> Try it:
Scan the records beneath this line for the line holding "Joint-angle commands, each" and the line holding "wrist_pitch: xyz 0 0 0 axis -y", then transcribe exactly those two and all lines between.

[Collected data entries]
*** Begin section ***

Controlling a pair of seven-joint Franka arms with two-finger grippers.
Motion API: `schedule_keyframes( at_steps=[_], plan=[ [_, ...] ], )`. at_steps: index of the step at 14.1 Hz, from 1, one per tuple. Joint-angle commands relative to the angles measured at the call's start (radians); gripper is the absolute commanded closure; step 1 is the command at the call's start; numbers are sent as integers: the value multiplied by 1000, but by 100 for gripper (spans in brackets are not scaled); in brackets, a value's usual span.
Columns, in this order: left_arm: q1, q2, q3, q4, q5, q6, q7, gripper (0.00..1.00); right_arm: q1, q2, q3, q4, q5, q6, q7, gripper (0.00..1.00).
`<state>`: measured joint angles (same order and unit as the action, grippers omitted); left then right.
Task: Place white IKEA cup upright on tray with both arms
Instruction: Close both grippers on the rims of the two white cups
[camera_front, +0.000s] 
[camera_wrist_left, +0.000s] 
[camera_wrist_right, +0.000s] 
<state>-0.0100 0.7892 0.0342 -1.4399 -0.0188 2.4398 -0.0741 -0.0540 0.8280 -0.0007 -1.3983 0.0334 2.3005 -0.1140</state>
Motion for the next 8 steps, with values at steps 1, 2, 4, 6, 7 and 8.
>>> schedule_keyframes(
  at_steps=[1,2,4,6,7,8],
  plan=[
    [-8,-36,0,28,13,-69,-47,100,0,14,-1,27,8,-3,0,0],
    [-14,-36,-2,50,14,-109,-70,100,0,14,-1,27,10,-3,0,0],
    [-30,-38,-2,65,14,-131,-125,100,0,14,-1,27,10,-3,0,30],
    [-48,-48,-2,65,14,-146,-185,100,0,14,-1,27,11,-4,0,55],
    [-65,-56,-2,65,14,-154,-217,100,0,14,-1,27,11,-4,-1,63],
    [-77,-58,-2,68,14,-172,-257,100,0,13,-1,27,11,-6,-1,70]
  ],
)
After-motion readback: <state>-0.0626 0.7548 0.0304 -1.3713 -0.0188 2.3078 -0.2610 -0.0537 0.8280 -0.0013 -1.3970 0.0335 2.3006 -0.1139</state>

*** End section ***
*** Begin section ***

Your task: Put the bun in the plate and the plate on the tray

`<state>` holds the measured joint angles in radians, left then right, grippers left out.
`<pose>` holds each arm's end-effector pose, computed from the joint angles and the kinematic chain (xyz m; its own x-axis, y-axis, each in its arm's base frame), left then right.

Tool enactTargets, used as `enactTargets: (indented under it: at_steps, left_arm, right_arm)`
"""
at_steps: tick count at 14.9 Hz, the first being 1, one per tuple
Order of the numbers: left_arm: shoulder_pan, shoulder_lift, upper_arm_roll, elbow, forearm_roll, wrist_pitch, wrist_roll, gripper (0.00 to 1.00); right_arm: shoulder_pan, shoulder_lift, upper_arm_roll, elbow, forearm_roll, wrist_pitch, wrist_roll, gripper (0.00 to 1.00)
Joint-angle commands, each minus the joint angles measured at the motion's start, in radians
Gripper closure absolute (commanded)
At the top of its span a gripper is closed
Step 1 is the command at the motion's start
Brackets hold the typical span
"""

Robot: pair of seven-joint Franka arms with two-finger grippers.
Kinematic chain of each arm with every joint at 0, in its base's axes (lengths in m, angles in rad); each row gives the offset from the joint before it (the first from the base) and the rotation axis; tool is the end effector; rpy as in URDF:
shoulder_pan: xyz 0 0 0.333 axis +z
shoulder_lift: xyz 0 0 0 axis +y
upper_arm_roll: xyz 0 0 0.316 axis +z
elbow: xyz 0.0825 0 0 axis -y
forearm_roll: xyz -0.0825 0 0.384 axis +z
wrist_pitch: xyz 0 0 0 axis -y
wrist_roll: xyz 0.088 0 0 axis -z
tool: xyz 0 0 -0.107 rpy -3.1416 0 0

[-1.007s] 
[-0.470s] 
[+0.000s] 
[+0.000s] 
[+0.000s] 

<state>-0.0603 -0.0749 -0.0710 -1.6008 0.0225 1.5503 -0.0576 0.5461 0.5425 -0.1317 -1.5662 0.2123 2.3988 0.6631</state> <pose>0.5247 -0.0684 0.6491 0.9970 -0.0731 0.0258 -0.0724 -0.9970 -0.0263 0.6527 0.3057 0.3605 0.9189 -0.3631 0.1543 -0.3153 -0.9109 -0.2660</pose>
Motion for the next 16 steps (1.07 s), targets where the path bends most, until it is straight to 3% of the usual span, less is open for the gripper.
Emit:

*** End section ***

> Result below:
Joint-angle commands, each minus the joint angles measured at the motion's start, in radians
Gripper closure absolute (commanded)
At the top of its span a gripper is closed
Step 1 is the command at the motion's start
Brackets hold the typical span
"""

Robot: pair of seven-joint Franka arms with two-finger grippers.
Kinematic chain of each arm with every joint at 0, in its base's axes (lengths in m, angles in rad); each row gives the offset from the joint before it (the first from the base) and the rotation axis; tool is the end effector; rpy as in URDF:
shoulder_pan: xyz 0 0 0.333 axis +z
shoulder_lift: xyz 0 0 0 axis +y
upper_arm_roll: xyz 0 0 0.316 axis +z
elbow: xyz 0.0825 0 0 axis -y
forearm_roll: xyz -0.0825 0 0.384 axis +z
wrist_pitch: xyz 0 0 0 axis -y

This answer is finished.